> _PROBLEM_:
Return all of the listing word for word; the pictures stay out.

=== EXERCISE INPUTS ===

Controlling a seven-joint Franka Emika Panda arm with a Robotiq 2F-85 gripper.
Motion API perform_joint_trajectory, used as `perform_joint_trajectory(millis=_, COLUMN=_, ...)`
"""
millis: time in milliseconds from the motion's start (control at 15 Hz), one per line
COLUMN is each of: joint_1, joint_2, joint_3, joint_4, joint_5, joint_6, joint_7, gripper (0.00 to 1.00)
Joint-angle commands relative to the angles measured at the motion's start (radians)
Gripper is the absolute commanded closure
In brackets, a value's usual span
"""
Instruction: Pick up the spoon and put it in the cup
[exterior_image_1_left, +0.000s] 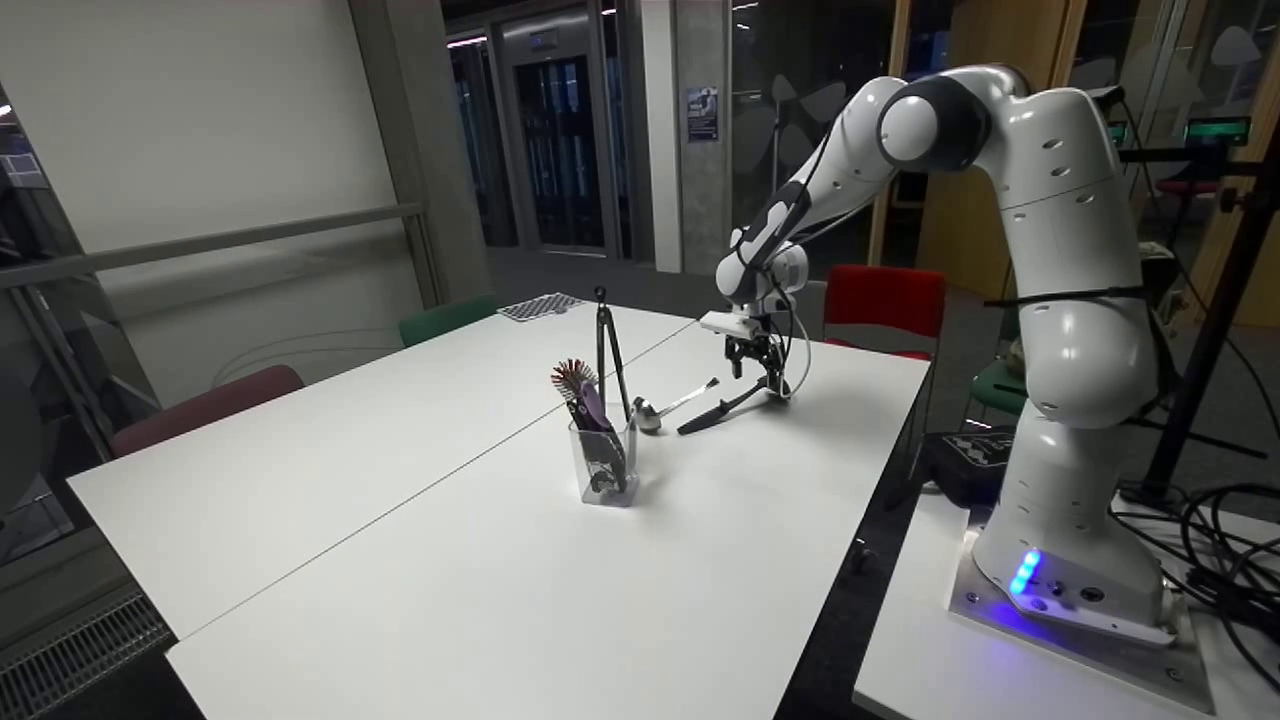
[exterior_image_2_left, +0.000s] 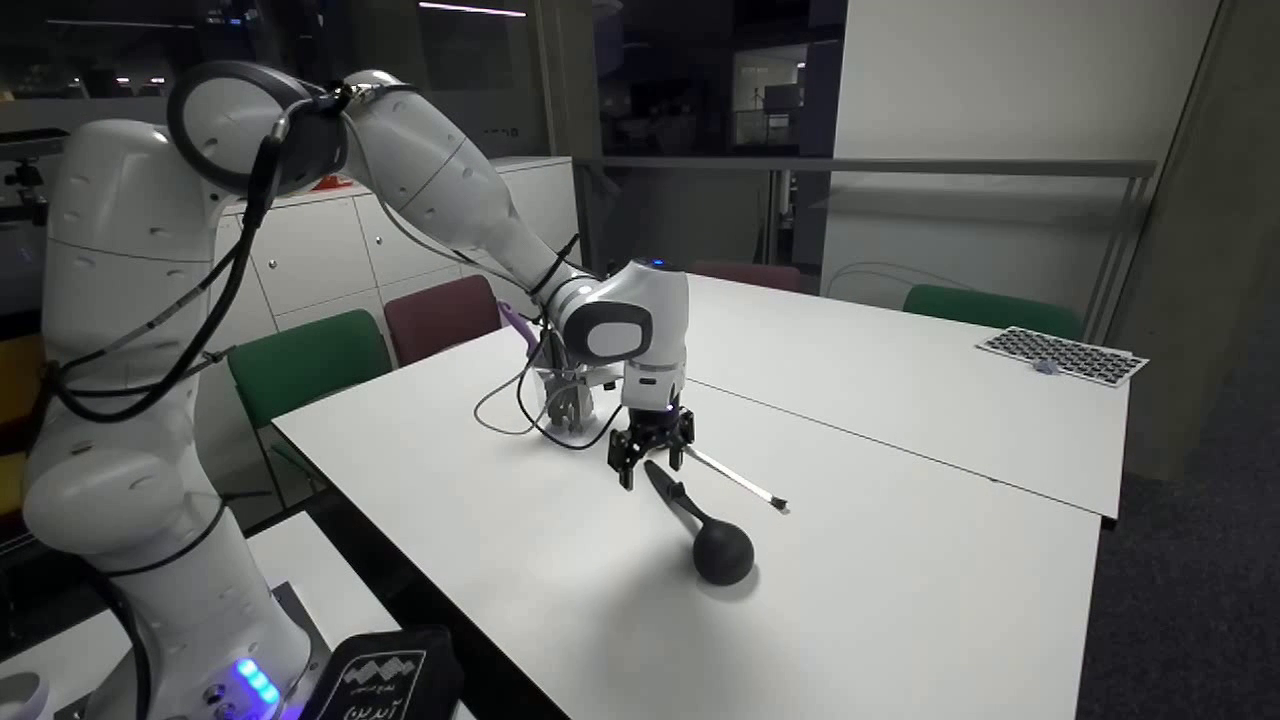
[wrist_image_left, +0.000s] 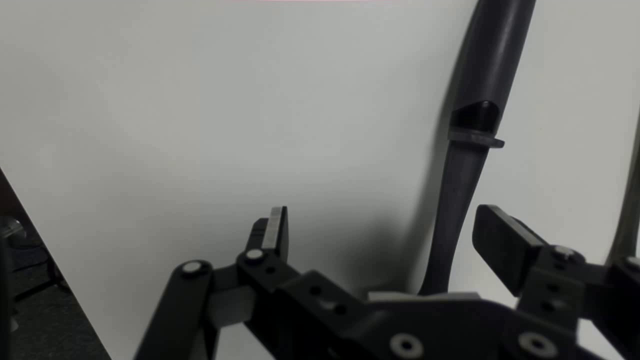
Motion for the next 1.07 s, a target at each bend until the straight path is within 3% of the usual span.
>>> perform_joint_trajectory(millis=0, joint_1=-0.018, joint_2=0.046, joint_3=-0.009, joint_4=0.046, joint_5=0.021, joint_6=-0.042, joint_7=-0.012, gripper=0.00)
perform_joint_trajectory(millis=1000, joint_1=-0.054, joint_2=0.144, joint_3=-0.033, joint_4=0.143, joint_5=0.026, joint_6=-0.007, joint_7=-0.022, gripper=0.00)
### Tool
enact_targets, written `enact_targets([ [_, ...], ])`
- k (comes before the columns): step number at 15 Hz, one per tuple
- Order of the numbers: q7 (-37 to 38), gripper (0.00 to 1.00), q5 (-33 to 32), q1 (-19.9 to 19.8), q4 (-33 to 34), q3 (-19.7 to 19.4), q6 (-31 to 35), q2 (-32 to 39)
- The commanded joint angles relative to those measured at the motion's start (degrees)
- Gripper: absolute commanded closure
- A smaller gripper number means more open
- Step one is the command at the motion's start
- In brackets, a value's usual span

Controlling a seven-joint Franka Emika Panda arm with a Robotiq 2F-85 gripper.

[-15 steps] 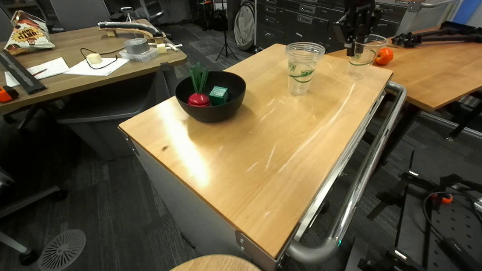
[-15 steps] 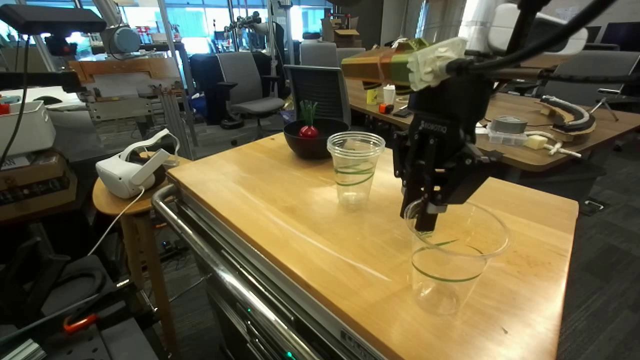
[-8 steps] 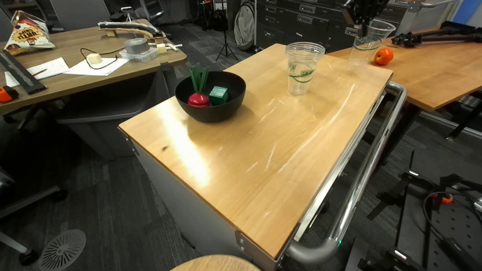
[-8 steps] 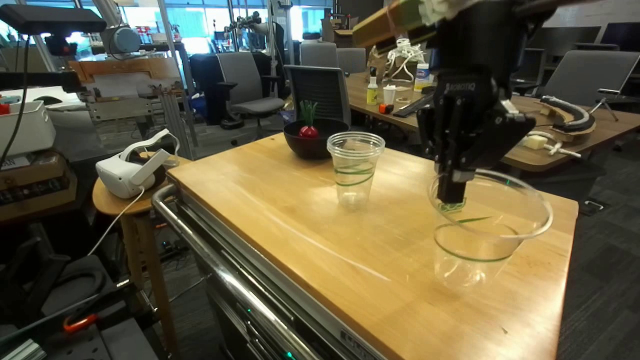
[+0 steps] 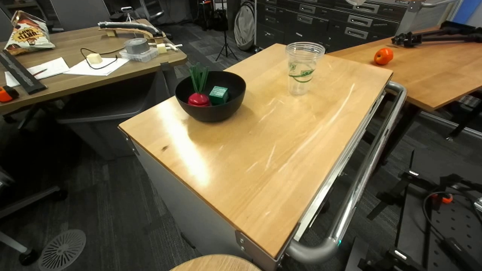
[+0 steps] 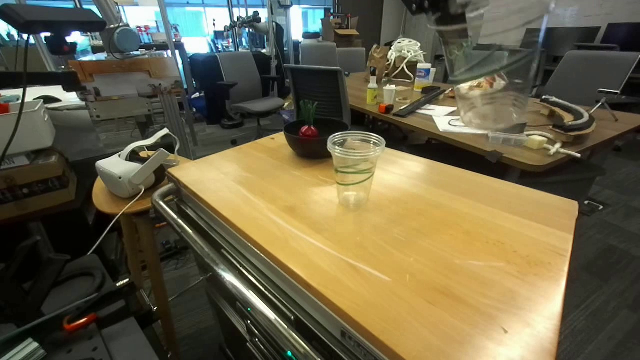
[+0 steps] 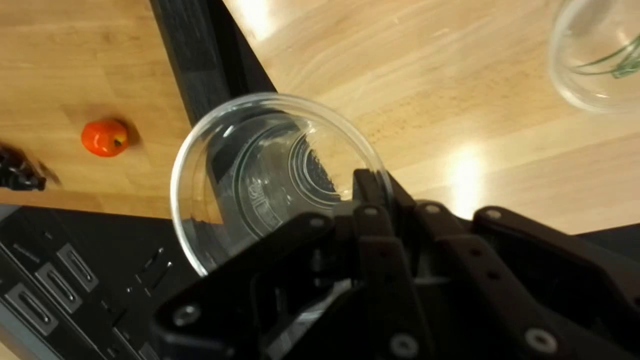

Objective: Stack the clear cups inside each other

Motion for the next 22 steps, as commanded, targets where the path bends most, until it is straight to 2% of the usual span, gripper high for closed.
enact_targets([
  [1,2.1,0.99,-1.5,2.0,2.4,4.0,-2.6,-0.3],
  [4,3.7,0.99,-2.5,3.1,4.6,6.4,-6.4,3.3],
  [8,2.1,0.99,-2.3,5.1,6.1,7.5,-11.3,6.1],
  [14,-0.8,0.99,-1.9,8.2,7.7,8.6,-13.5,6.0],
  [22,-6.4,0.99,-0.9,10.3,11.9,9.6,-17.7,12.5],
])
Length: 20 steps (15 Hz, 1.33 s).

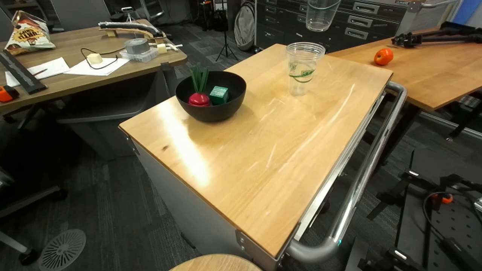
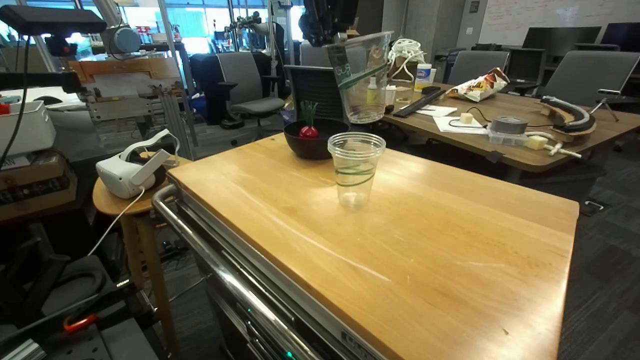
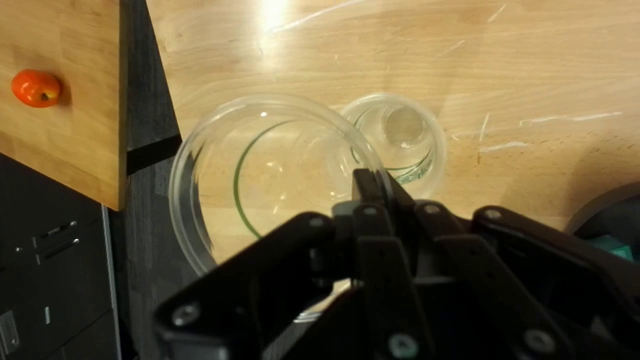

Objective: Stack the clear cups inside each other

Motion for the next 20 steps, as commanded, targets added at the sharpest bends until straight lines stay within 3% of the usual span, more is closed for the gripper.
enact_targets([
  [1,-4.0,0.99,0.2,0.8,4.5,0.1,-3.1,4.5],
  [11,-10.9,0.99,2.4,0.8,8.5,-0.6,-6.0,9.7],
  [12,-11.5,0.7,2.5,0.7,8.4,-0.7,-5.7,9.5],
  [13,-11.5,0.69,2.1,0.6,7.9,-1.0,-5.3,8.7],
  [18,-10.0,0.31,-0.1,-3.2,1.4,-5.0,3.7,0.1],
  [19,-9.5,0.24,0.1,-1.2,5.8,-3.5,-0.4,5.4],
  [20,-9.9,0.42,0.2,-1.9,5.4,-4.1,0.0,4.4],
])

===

> _EXERCISE RESPONSE_:
Controlling a seven-joint Franka Emika Panda arm with a Robotiq 2F-85 gripper.
Motion API perform_joint_trajectory, used as `perform_joint_trajectory(millis=_, COLUMN=_, ...)`
"""
millis: time in milliseconds from the motion's start (control at 15 Hz), one per line
COLUMN is each of: joint_1, joint_2, joint_3, joint_4, joint_5, joint_6, joint_7, gripper (0.00 to 1.00)
Joint-angle commands relative to the angles measured at the motion's start (radians)
Gripper is the absolute commanded closure
In brackets, a value's usual span
"""
Instruction: Pick up the spoon and put it in the cup
[exterior_image_1_left, +0.000s] 
[exterior_image_2_left, +0.000s] 
[wrist_image_left, +0.000s] 
Motion for the next 1.07 s, a target at each bend until the straight path is within 3% of the usual span.
>>> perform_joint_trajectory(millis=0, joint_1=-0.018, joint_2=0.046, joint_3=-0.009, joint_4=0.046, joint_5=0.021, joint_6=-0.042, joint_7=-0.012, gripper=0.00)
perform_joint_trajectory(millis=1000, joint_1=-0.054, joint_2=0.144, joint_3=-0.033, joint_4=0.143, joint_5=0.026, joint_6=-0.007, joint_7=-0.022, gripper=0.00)
### Tool
enact_targets, written `enact_targets([ [_, ...], ])`
- k (comes before the columns): step number at 15 Hz, one per tuple
- Order of the numbers: q7 (-37 to 38), gripper (0.00 to 1.00), q5 (-33 to 32), q1 (-19.9 to 19.8), q4 (-33 to 34), q3 (-19.7 to 19.4), q6 (-31 to 35), q2 (-32 to 39)
- The commanded joint angles relative to those measured at the motion's start (degrees)
- Gripper: absolute commanded closure
- A smaller gripper number means more open
- Step one is the command at the motion's start
- In brackets, a value's usual span

Controlling a seven-joint Franka Emika Panda arm with a Robotiq 2F-85 gripper.

[-15 steps] 
[-15 steps] 
[-8 steps] 
[-8 steps] 
[+0 steps] 
[+0 steps] 
[+0 steps] 

Objective: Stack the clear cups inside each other

Motion for the next 22 steps, as commanded, targets where the path bends most, until it is straight to 2% of the usual span, gripper high for closed.
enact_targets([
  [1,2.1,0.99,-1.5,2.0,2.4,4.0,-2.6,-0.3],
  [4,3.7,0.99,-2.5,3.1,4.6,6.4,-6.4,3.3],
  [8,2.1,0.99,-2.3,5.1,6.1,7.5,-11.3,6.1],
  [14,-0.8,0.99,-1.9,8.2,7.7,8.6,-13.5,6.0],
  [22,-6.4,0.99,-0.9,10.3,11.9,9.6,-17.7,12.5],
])
Length: 20 steps (15 Hz, 1.33 s).


Objective: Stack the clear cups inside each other

Motion for the next 20 steps, as commanded, targets added at the sharpest bends until straight lines stay within 3% of the usual span, more is closed for the gripper.
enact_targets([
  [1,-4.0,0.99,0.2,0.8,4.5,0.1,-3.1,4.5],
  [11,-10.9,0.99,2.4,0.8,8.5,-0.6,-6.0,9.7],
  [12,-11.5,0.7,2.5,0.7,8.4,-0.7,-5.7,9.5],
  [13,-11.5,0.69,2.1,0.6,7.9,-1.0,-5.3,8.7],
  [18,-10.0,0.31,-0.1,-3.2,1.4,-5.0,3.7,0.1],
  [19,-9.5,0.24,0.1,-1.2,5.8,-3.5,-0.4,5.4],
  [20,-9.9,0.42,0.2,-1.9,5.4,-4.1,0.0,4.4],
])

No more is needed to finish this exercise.